* **DIRECTIONS**:
Go through the records and report each line holding the string "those".

INPUT DATA START

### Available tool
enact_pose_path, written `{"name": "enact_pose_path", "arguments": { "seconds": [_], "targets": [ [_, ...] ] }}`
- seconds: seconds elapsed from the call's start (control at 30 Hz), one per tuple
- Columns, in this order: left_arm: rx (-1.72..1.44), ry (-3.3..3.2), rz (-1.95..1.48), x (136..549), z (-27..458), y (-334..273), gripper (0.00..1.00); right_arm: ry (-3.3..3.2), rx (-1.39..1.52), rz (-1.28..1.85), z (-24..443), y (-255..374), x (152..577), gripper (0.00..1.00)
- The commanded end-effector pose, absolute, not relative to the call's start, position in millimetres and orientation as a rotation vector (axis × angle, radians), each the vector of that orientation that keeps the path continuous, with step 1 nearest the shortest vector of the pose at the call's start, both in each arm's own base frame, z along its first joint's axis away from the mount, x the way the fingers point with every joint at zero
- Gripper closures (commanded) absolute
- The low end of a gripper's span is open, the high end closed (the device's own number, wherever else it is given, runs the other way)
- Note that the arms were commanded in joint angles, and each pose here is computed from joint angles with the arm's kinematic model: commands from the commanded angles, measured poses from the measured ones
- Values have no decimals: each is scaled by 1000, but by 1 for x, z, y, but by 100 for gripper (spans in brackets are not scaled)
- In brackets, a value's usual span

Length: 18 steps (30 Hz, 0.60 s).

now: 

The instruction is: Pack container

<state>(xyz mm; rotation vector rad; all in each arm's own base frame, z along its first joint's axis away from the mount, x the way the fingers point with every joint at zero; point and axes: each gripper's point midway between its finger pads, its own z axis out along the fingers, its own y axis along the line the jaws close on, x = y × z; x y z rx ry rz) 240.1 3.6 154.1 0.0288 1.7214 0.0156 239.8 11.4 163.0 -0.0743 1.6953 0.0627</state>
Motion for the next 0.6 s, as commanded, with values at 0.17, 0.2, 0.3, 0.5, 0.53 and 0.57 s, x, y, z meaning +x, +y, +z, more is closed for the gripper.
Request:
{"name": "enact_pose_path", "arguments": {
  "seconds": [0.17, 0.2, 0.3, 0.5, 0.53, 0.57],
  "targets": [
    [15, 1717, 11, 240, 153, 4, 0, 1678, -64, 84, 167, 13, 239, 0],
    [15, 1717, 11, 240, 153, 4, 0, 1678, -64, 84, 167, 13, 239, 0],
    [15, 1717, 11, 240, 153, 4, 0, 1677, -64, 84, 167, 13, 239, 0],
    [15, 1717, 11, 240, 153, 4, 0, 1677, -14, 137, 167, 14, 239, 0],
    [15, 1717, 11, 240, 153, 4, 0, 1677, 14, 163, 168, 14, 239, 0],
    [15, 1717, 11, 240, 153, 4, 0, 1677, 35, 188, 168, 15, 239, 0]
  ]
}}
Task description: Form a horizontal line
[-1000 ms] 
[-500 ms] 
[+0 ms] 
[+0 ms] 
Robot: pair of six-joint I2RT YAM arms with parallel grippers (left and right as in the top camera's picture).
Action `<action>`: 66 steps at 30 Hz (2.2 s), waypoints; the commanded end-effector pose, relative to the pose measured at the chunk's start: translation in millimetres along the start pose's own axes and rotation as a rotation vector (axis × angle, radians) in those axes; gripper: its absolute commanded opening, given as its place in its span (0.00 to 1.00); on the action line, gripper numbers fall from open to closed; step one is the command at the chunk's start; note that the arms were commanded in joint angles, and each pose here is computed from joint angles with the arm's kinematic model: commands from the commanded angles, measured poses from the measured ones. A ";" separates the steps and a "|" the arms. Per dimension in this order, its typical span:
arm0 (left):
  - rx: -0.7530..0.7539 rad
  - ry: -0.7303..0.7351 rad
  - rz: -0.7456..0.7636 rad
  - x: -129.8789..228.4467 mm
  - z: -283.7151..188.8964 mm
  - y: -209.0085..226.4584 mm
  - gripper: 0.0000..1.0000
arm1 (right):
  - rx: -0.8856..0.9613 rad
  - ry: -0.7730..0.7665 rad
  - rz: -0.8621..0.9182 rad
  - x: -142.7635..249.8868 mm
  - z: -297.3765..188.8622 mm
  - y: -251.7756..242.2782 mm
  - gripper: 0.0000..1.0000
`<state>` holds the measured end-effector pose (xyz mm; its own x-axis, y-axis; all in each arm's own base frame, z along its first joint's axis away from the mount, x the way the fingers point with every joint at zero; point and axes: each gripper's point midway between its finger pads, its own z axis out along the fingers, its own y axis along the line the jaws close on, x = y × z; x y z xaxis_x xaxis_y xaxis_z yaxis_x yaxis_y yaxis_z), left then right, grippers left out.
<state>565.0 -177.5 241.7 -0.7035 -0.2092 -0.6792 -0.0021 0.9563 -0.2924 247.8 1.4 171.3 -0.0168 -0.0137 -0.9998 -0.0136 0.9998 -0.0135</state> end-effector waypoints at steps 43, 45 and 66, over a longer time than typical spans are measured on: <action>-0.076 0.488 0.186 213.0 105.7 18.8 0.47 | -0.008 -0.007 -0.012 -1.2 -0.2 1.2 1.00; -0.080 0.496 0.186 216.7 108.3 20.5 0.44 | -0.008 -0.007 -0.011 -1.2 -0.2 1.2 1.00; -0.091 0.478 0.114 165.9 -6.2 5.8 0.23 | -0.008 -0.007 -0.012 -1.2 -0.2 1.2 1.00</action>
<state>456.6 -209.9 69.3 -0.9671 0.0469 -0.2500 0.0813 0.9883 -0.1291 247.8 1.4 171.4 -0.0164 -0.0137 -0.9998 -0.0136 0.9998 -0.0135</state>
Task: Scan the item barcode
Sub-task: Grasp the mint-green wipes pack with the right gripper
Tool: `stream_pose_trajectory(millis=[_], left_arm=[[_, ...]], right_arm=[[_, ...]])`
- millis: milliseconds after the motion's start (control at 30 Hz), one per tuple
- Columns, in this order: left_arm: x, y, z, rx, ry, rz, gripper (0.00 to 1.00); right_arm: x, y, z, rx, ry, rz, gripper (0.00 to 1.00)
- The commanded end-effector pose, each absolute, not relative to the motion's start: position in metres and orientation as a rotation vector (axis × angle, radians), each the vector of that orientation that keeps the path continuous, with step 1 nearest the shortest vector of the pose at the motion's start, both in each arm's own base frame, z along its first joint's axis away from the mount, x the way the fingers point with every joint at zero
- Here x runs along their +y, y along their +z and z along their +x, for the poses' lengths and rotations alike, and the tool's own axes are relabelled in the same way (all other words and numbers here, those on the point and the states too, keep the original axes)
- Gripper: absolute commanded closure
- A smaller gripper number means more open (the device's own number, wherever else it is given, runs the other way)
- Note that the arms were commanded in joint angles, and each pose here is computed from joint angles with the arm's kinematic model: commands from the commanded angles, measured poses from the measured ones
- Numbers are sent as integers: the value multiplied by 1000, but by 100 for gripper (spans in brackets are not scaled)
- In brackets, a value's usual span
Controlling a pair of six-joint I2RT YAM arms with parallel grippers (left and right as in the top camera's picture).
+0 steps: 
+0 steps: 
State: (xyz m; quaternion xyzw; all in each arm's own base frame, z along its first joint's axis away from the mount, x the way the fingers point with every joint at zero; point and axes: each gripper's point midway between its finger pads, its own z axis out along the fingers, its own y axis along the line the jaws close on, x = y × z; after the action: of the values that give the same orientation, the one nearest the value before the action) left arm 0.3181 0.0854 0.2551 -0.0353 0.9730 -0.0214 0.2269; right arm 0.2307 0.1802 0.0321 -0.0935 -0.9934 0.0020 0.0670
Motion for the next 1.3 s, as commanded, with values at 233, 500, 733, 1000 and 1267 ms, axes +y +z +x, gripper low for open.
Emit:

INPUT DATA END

* **OUTPUT**:
Action `<action>`: 66 steps at 30 Hz (2.2 s), waypoints; the commanded end-effector pose, relative to the pose measured at the chunk's start: translation in millimetres along the start pose's own axes and rotation as a rotation vector (axis × angle, radians) in those axes; gripper: its absolute commanded opening, given as its place in its span (0.00 to 1.00); on the action line, gripper numbers fall from open to closed; step one is the command at the chunk's start; note that the arms were commanded in joint angles, and each pose here is computed from joint angles with the arm's kinematic model: commands from the commanded angles, measured poses from the measured ones. A ";" separates the steps and a "|" the arms. Per dimension in this order, its typical span:
- Here x runs along their +y, y along their +z and z along their +x, for the poses' lengths and rotations alike, and the tool's own axes are relabelled in the same way (all other words and numbers here, those on the point and the states too, keep the original axes)

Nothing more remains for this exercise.